▸ Exercise
Where does the word "label" show up in the records? Copy every line that holds it.

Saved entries
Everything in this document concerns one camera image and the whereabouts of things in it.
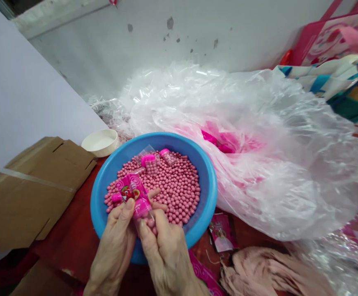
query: cartoon label
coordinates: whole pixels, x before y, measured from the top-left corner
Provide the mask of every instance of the cartoon label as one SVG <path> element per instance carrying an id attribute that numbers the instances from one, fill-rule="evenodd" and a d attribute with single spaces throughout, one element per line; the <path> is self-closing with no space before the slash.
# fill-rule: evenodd
<path id="1" fill-rule="evenodd" d="M 147 215 L 152 209 L 147 191 L 138 175 L 126 175 L 123 179 L 116 183 L 116 187 L 120 191 L 122 199 L 125 202 L 127 202 L 130 198 L 135 200 L 134 219 L 139 219 L 142 216 Z"/>

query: colorful bag
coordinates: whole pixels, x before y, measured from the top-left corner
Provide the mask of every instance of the colorful bag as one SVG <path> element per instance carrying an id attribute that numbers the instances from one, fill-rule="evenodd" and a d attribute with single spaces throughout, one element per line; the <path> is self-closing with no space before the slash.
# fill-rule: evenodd
<path id="1" fill-rule="evenodd" d="M 341 3 L 334 0 L 320 21 L 303 28 L 291 65 L 309 66 L 358 53 L 358 1 L 349 14 L 331 18 Z"/>

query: pink cap
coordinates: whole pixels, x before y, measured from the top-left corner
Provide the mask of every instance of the pink cap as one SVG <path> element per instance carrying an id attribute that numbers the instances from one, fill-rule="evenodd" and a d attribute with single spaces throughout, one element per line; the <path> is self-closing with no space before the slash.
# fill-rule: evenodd
<path id="1" fill-rule="evenodd" d="M 146 167 L 146 161 L 155 161 L 155 155 L 149 154 L 142 157 L 141 163 L 143 167 Z"/>
<path id="2" fill-rule="evenodd" d="M 169 149 L 162 149 L 161 152 L 159 153 L 161 156 L 164 156 L 164 154 L 169 153 Z"/>
<path id="3" fill-rule="evenodd" d="M 121 193 L 116 193 L 116 194 L 112 195 L 112 201 L 113 202 L 118 202 L 118 201 L 121 201 L 121 200 L 122 200 Z"/>

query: pink card
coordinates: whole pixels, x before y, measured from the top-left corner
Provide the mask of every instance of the pink card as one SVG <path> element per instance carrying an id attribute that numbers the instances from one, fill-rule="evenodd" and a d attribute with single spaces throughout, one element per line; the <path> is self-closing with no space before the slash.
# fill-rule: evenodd
<path id="1" fill-rule="evenodd" d="M 218 253 L 238 248 L 227 215 L 223 213 L 214 214 L 209 224 L 209 230 Z"/>

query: pink bead
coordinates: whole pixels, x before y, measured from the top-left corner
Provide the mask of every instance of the pink bead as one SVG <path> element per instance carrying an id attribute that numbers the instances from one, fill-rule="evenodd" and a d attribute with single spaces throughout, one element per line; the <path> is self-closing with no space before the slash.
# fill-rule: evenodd
<path id="1" fill-rule="evenodd" d="M 148 222 L 147 222 L 147 226 L 149 226 L 150 228 L 153 228 L 155 225 L 155 222 L 153 219 L 150 219 Z"/>

▸ Answer below
query: cartoon label
Provide the mask of every instance of the cartoon label as one SVG <path> element per instance carrying an id attribute that numbers the instances from one, fill-rule="evenodd" and a d attribute with single spaces throughout, one element per line; the <path> is self-closing with no space before the slash.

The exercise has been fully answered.